- [REQUIREMENT]:
Go to the line in the data below that contains "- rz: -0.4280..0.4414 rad". Write it out exactly, along with every later line through the last, and nothing else.

****************************************

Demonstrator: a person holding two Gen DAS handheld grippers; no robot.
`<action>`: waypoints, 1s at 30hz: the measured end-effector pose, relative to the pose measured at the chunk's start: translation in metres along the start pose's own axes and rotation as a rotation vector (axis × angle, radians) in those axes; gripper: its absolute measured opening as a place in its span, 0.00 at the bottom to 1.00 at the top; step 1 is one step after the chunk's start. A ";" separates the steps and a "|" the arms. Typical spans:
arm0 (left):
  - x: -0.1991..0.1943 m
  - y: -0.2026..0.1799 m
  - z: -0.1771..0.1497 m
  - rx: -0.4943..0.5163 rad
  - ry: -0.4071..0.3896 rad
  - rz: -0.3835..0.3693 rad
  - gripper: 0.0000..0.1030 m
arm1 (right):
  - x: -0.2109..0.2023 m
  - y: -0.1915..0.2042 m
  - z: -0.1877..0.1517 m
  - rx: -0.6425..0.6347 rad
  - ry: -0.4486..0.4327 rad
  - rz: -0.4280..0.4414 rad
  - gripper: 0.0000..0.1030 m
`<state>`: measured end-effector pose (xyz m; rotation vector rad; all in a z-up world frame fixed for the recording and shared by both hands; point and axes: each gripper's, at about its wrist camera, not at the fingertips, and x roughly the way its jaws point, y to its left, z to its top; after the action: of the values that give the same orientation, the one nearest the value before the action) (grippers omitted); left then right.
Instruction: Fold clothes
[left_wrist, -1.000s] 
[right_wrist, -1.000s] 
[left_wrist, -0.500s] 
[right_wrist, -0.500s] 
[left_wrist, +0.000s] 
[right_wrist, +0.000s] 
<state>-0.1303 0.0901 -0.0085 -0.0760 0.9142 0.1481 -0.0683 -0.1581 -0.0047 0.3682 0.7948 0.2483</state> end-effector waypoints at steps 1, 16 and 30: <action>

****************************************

- [COMPLETED TASK]:
  - rz: -0.4280..0.4414 rad
  - gripper: 0.0000..0.1030 m
`<state>`: measured end-effector pose (xyz m; rotation vector rad; all in a z-up world frame fixed for the recording and shared by both hands; point and axes: each gripper's, at about its wrist camera, not at the fingertips, and x roughly the way its jaws point, y to its left, z to its top; after the action: of the values that give the same orientation, the one nearest the value before the action) (grippers omitted); left then right.
Instruction: Fold clothes
[left_wrist, -1.000s] 
[right_wrist, -1.000s] 
[left_wrist, -0.500s] 
[right_wrist, -0.500s] 
[left_wrist, +0.000s] 
[right_wrist, +0.000s] 
<state>-0.1303 0.0901 -0.0085 -0.0760 0.9142 0.1481 -0.0683 -0.1581 -0.0047 0.3682 0.7948 0.2483</state> end-effector waypoints at steps 1, 16 and 30: <action>

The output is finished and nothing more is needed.